Over the course of my and Ryan’s time meeting together, he was able to open up and I was able to learn about how the root of most of his symptoms was the trauma he experienced when he was trafficked, assaulted, and brutally abused by someone he initially loved and trusted from his home in the Philippines. Now when I walk into a room to meet with Ryan, I am no longer greeted with a trembling and distrustful glance, but with a warm smile and the hug of a friend. While the scar this trauma has caused is not gone, it is no longer a bleeding wound. His healing did not happen overnight, but with time, selective medications, relationship building, therapy, a supportive environment, and in my opinion most of all treating Ryan as the human being he is he not only sleeps through the night, but is free from his oppressors. Ryan now actively works to give back to help others who are going through what he went through. In fact, as a survivor and patient of HFJ, he sits on our board of directors helping to guide our organization’s mission to appropriately care for this patient population.
Ryan gave us the honor of a brief Q&A to understand his experience further.
What was your first impression of our care?

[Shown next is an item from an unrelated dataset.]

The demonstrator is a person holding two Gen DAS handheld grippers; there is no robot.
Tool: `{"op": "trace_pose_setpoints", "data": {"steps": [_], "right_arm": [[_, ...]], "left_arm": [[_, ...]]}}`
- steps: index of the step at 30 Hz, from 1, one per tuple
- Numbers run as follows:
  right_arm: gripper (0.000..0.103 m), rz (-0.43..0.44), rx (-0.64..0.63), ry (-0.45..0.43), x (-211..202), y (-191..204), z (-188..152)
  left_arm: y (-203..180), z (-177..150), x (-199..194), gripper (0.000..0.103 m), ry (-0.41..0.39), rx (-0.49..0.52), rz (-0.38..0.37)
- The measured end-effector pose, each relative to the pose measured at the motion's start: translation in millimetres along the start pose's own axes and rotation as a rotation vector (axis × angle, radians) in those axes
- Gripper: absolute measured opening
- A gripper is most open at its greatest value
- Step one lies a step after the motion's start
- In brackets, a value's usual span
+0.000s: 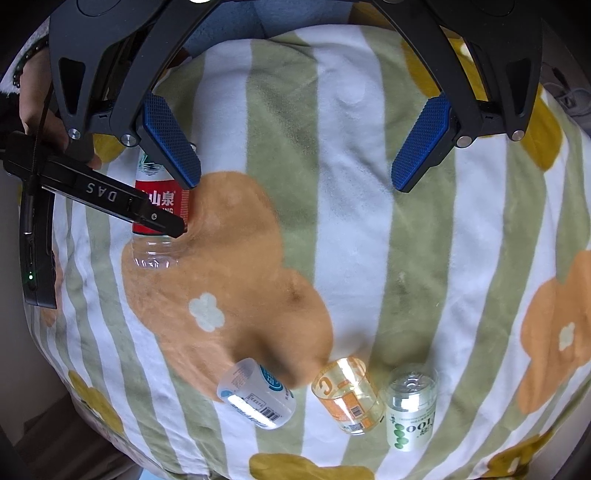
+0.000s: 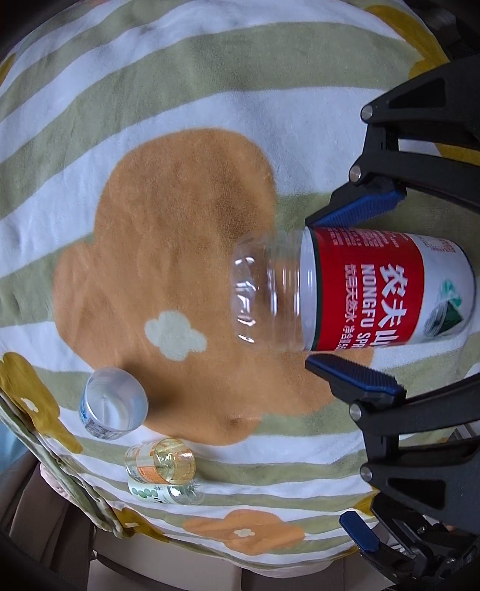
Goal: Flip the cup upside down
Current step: 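Lift the red-labelled bottle with the right gripper toward the left gripper, then close the left gripper on the bottle while the right gripper releases it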
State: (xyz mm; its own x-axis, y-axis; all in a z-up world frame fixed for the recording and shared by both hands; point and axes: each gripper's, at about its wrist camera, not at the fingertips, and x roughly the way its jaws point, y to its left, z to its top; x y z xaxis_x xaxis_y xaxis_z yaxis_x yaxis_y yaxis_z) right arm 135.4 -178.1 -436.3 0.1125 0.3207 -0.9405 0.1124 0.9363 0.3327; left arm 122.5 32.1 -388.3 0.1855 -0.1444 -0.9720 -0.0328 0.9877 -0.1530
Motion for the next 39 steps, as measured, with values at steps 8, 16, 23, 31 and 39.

Before I met you, I was really scared of even being treated by a medical professional. I know now that it’s irrational but at first, I was really afraid for my safety thinking that I might get flagged somehow to the immigration authorities if I seek medical care having gone through the hands of many authoritative figures who had wronged me. My trust with everyone was completely gone. You made me feel very safe and comfortable in sharing with you my history by spending a great amount of time listening compassionately without judgement. You made me feel that I was in a safe place to share with you my experiences. I never thought that I would be able to trust again but you made that possible. To this day, I still feel the same safe feeling whenever I am with your care. You make me feel that I am speaking to a great friend, whenever I am with your care.
How, if at all, has our care helped or enabled you to get to where you currently are?
You have provided me with follow up appointments as often as I would wish and needed which greatly assisted in my recovery. You also provided me with an abundance of resources for my medical, psychological and legal needs that have helped me in a lot of ways. For one and in my opinion, I am in a better state now mentally than when I first received your care. My panic attacks and anxiety attacks are no longer that often. I sleep better now. I barely have nightmares and my depression have decreased since I received your care.
Did our care enable you to overcome any barriers or obstacles you thought were insurmountable? If so, what were some of those barriers?
Yes, your care enabled me to overcome barriers such as my trust issues with authoritative figures and strangers. You also made it possible for me to achieve better health physically, emotionally and mentally. I also thought that I would just forever suffer from mental health issues such as anxiety, depression, panic attacks and nightmares but with your guidance and care, I am now in a better state.